7 Tools to Relieve Stress Quickly
As you practice the following approaches, you’ll build new stress prevention and alleviation habits. Make time for at least ONE of these body-loving habits a day. When you’ve made a habit of one add one more.
1) Breathing is my go-to step when I need to relieve stress quickly. Breathe like a baby. Four to five minutes of proper breathing moves the body away from a stress response into a relaxation response. Inhale into your belly for a count of five. Pause for a count of five. Exhale slowly for a count of five. Pause for a count of five.
2) Meditate. Meditation is not thinking with your eyes closed. That’s a formula to say stressed and will not create any changes. Effective meditation is a fast from thinking.

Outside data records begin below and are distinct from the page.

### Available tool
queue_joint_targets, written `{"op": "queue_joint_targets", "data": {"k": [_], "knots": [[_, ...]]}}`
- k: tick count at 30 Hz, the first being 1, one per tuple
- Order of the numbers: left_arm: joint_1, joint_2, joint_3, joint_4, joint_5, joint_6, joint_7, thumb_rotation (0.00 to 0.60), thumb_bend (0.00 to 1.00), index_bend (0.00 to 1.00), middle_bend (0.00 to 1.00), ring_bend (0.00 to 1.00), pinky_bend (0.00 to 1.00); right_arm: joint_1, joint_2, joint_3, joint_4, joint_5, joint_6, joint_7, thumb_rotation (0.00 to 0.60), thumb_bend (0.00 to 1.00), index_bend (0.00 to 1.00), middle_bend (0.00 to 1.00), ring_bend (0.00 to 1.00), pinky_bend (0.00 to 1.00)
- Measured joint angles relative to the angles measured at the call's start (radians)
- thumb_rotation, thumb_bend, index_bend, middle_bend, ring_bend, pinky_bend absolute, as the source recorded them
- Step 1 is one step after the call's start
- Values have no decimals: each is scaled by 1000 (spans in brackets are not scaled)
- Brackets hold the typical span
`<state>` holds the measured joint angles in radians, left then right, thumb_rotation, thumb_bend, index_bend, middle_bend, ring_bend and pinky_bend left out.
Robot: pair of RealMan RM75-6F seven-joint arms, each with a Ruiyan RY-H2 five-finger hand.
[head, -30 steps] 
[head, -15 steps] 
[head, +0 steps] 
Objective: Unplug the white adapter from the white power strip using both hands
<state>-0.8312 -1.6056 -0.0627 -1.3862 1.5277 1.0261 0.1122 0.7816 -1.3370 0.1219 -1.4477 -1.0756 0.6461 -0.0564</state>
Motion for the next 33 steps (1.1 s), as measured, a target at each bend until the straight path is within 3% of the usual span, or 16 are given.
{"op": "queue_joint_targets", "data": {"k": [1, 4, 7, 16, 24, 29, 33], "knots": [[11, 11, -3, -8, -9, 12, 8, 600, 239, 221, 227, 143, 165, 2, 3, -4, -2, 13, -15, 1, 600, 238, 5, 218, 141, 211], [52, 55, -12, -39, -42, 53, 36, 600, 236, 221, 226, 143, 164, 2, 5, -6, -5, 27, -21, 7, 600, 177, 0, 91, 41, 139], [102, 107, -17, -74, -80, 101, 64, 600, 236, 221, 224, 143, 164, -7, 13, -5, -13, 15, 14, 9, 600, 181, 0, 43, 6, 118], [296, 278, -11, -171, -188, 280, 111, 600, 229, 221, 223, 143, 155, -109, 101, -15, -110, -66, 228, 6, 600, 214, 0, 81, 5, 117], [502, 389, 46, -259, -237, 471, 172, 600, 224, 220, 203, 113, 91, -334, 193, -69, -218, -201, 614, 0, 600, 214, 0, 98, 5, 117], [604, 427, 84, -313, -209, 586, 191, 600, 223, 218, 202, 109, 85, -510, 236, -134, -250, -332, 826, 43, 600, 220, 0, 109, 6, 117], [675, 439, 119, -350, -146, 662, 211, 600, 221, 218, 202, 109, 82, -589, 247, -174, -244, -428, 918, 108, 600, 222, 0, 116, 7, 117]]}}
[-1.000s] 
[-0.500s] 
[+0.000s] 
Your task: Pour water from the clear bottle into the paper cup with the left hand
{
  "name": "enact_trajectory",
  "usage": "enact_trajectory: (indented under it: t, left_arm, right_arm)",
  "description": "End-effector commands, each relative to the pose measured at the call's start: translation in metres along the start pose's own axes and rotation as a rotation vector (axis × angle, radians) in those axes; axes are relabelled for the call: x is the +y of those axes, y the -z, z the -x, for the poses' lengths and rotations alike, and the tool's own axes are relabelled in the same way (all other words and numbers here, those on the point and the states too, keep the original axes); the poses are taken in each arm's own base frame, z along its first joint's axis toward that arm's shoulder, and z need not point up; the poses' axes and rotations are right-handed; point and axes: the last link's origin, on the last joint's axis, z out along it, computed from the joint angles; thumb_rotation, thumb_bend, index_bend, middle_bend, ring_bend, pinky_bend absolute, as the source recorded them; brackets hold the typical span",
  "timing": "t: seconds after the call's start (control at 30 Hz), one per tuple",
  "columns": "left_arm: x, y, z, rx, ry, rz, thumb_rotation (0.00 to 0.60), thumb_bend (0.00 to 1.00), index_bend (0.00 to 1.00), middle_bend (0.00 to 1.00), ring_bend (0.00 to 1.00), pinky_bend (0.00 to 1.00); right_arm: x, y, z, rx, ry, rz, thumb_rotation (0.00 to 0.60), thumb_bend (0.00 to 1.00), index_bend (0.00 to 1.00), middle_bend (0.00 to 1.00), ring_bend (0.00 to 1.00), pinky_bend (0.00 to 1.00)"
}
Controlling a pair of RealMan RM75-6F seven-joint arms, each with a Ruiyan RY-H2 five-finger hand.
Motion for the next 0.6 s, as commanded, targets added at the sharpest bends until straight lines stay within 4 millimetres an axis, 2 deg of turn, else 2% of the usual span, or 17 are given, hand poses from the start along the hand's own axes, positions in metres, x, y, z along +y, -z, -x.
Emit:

Focus on your breathing. If you find it challenging to get quiet. Follow a guided meditation. I have some free ones here.
3) Massage and touch. If you have loved ones you’re affectionate with, consider massaging each other. If you have a pet, devote 10-15 minutes to just petting and connecting with them. If you’re alone, use a pleasant oil and rub your own hands, arms, neck, and shoulders. All of these bring you into the present and help the body relax.
4) Take a news and media fast: Smartphone use has been shown to increase heart rate and blood pressure and lower autonomic nervous system activity. Take a break from all news and social media and get back in touch with living in the present without being bombarded with fear and inferiority-inducing information.
5) Exercise has a miraculous effect on relaxation, hormones, depression, and well-being. It’s like taking anti-depressants without the side effects. Find something that works for you. Yoga, pilates, and tai chi are all available on Youtube. Walk in nature. Stretch and do 20 push-ups, 50 squats, and 30 sit-ups (work up to this and take your time). Repeat 2-4 times if you’re conditioned. Clean your house with passion. Dance. Get creative.
6) Get outside under the sky and trees. Breathe and let nature restore and ground you. Stop thinking and put all of your attention on the living plants and animals around you.
7) Cultivate rejuvenating pleasure. What makes you feel really good and has no negative consequence? Do that. This rules out barrels of bonbons and a 72-hour Netflix fest. Consider being creative. Do you like to draw, paint, write, dance, sing?
BONUS TIP: Be around people who make you feel loved, make you laugh, help you talk through problems with compassion and intelligence, or inspire you.